Monika returned from Boston in 1962. She joined the Weavers’ Service Centre in Mumbai to continue her study of weaving. Her time there overlapped with artist and educator K. G. Subramanyan’s; he was working on fibre sculptures that deeply inspired her. Back in America, the Fiber Art movement of the 1960s had taken a turn from a Bauhaus-influenced utilitarianism towards expressionism. Working with threads had acquired a new anti-establishmentarian charge and women artists like Anni Albers, Sheila Hicks, Lenore Tawney, Claire Zeisler and Kay Sekimachi worked towards an unorthodox exploration of tapestries.
With Monika, there was a desire to steer architecture and textile-making as construction-focused disciplines into a spirited conversation with each other. A memorable commission was the tapestries for the Four Seasons restaurant in the legendary architect Mies van der Rohe’s Seagram building in New York. It was the legendary architect Philip Johnson who commissioned her.
Axis Mundi (1997-1999) is a significant example of Monika’s large-scale work; it is 12 feet wide and 8 feet high, created in several parts for the Sarjan Plaza in Mumbai. Pictorial in its form but allowing for an abstractness created through pixellated squares, the tapestry imagery dramatically changes depending on one’s viewerly distance. As mentioned earlier, architecture has been a special reference point in Monika’s work – the striking red Jamshedpur (2012), for example, with its suggestion of a form that is both insinuated and defined, responds to the idea of capturing the objectness of buildings as a series of ripply hints than as a catalogue of solid facts.

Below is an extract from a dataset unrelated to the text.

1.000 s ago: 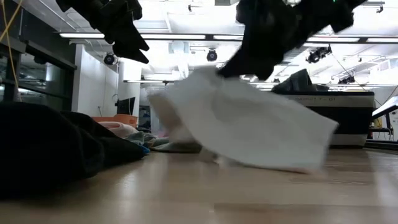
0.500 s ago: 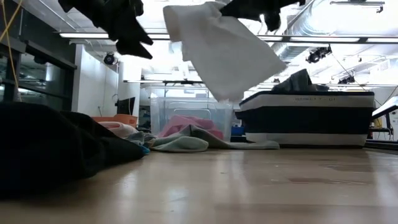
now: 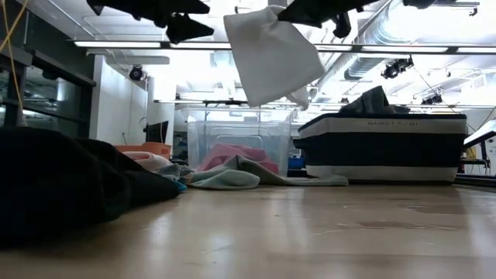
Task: Pick & Place Cloths
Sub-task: Put the white underwear into the transparent bin
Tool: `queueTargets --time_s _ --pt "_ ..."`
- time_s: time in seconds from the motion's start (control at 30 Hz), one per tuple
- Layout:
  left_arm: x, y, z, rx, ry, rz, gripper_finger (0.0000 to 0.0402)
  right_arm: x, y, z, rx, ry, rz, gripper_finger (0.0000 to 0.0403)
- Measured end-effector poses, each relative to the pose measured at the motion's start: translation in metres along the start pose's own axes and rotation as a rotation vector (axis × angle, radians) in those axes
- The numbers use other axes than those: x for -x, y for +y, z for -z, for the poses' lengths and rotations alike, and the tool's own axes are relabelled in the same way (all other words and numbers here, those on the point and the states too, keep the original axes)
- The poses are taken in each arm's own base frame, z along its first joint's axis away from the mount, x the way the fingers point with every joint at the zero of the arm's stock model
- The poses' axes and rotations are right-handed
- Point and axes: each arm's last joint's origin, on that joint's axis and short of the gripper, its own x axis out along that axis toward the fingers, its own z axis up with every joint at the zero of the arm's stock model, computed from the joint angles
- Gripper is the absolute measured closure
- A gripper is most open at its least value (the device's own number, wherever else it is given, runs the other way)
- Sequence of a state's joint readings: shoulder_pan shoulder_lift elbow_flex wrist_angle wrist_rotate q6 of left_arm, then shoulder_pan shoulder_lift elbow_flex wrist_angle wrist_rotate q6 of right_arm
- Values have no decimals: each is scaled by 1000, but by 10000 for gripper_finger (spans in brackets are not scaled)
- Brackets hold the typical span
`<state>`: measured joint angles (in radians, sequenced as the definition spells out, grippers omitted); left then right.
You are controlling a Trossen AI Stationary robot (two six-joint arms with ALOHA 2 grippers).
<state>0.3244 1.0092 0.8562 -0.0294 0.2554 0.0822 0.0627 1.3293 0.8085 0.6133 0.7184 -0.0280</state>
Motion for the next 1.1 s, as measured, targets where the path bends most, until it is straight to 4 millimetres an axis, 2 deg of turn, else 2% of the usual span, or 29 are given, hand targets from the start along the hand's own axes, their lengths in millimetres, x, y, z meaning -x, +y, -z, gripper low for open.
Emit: queueTargets --time_s 0.23,0.53,0.77,0.9,1.0,1.1 --pt "-12 3 -2 -96 -57 -7 55 -14 -8 4 -41 -3 -157 398" --pt "-40 11 6 -176 -91 -31 55 -26 8 26 -21 -11 -354 398" --pt "-59 10 21 -159 -41 58 55 -29 11 26 -25 -63 -400 398" --pt "-66 3 21 -166 -68 99 55 -28 11 25 -20 -70 -405 398" --pt "-67 -7 16 -183 -116 115 68 -28 11 25 -20 -74 -404 398" --pt "-69 -15 14 -190 -123 96 108 -28 11 25 -18 -72 -403 398"
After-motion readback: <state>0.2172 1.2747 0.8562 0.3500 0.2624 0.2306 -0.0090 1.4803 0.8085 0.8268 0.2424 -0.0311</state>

Interestingly, the deceptive emergence of three-dimensional forms in such an understated but visually illusionary way reminds one of some of the Op Art works of the 1960s.

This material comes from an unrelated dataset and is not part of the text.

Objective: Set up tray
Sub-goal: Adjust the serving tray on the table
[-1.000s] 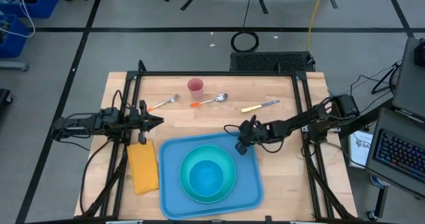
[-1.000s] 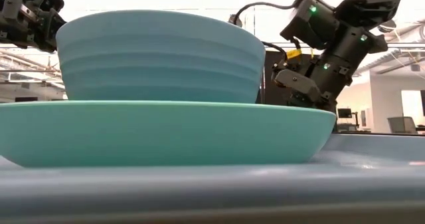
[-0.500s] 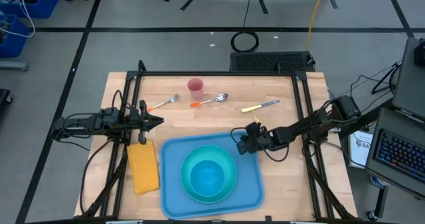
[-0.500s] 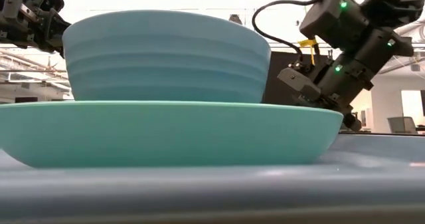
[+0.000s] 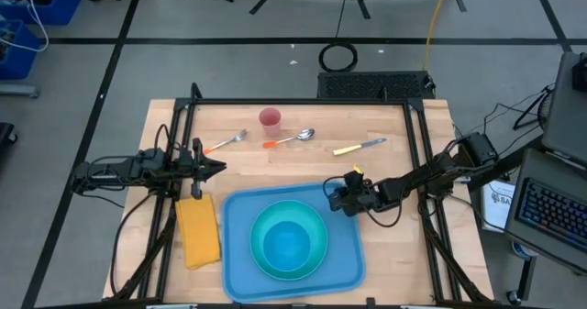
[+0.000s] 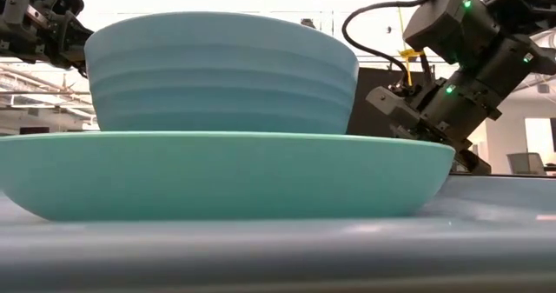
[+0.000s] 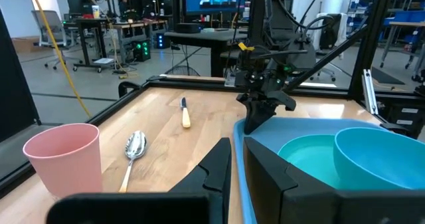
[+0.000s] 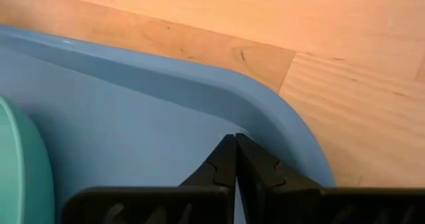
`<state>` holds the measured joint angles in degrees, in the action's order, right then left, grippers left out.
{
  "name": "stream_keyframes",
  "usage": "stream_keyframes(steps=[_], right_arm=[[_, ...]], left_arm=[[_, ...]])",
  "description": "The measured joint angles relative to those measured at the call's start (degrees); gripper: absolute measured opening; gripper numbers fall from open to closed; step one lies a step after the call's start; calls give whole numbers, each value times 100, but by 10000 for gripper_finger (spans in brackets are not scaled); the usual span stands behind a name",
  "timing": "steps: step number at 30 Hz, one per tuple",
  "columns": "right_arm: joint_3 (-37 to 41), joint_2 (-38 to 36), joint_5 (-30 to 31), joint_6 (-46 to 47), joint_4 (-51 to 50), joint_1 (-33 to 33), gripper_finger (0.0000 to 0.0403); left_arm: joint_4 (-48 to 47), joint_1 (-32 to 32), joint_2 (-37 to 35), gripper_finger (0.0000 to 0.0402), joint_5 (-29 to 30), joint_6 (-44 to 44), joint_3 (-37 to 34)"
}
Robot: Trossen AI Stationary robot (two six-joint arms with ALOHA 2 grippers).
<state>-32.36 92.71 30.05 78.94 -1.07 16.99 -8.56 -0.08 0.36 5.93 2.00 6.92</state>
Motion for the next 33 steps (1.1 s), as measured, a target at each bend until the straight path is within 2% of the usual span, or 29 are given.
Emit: stream_keyframes(steps=[9, 33], right_arm=[[0, 1, 39, 161, -11, 7, 0], [0, 114, 895, 525, -176, 195, 0]], left_arm=[[-37, -1, 0, 47, 0, 0, 0], [-62, 0, 0, 47, 0, 9, 0]])
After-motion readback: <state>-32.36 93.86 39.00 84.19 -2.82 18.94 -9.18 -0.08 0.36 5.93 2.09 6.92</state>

In the early 1980s, one of the most profound interventions Monika carried out was removing the reed, a comb-like structure that exists in the horizontal loom to keep the warp threads equidistant from each other. Not having learned weaving formally at university, Monika never felt restricted by any technical or psychological barriers while experimenting. She was determined and rebellious and figured her way out, even when specialists questioned her ideas. Removing the reed and changing the tension between the warp threads help contort the weft threads flowing through a piece. Most of Monika’s pieces use a bulky, handwoven woollen weft thread (ordered from Panipat and dyed in Mumbai) that distorts the delicate cotton warp, unaligned and unhindered. One can notice her experiments in removing the reed in the triptych The Banyan Tree (1984). The energy in the meandering warps is enhanced by the contrasting black and white threads.
Monika Correa. The Banyan Tree. Warp – unbleached white cotton and dyed back cotton;
Weft – unbleached white cotton and dyed back cotton. 180.3 cms x 266.7 cms. 1984. Images courtesy the artist and Jhaveri Contemporary.
In 1987, weaving was abidingly seen as a craft and not as an art form. Unfortunately, it still isn’t. In spite of heavy opposition by the acquisitions committee, The Banyan Tree became the first weaving piece to be collected by India’s National Museum. Later, in 1996, the Constitutional Court of South Africa commissioned Monika to make a similar piece. These notable acquisitions and commissions were an affirmation of Monika’s determination to change the process of weaving in various ways. In the late 1980s, she continued her experimentation with the reed, removing it halfway through her pieces. In Saligao (1985), the tapestry is woven sideways with only the left half of the reed in place. The unreeded part approximates the haziness of the sky.
In the last few years, Monika’s work has shed pictorial depiction. The meandering warp is often the expression itself, evoking feelings of abdicated control, swaying and liberating. Bold monochromatic pieces often index the weaver’s hand, making visible each and every warp and weft. Another technique used strategically by Monika is the extra-weft. The dynamism, dimensionality and depth of the landscape tapestry The Killing Fields (1985), for example, are impressive. Monika achieves this by looping the extra-weft strands on to the next line, creating perspective segments that define the rice fields.
Now in her 80s, her works continue to be acquired by international institutions like The Museum of Fine Arts, Boston, The Museum of Modern Art and The Metropolitan Museum of Art, New York. She continues to experiment with weaves and designs, silently negotiating structures and creating energetic networks of lines and colours. In the words of the renowned crafts and art historian Jyotindra Jain, “Monika Correa has developed the medium into an exalted art form, at once transformative and expressive.”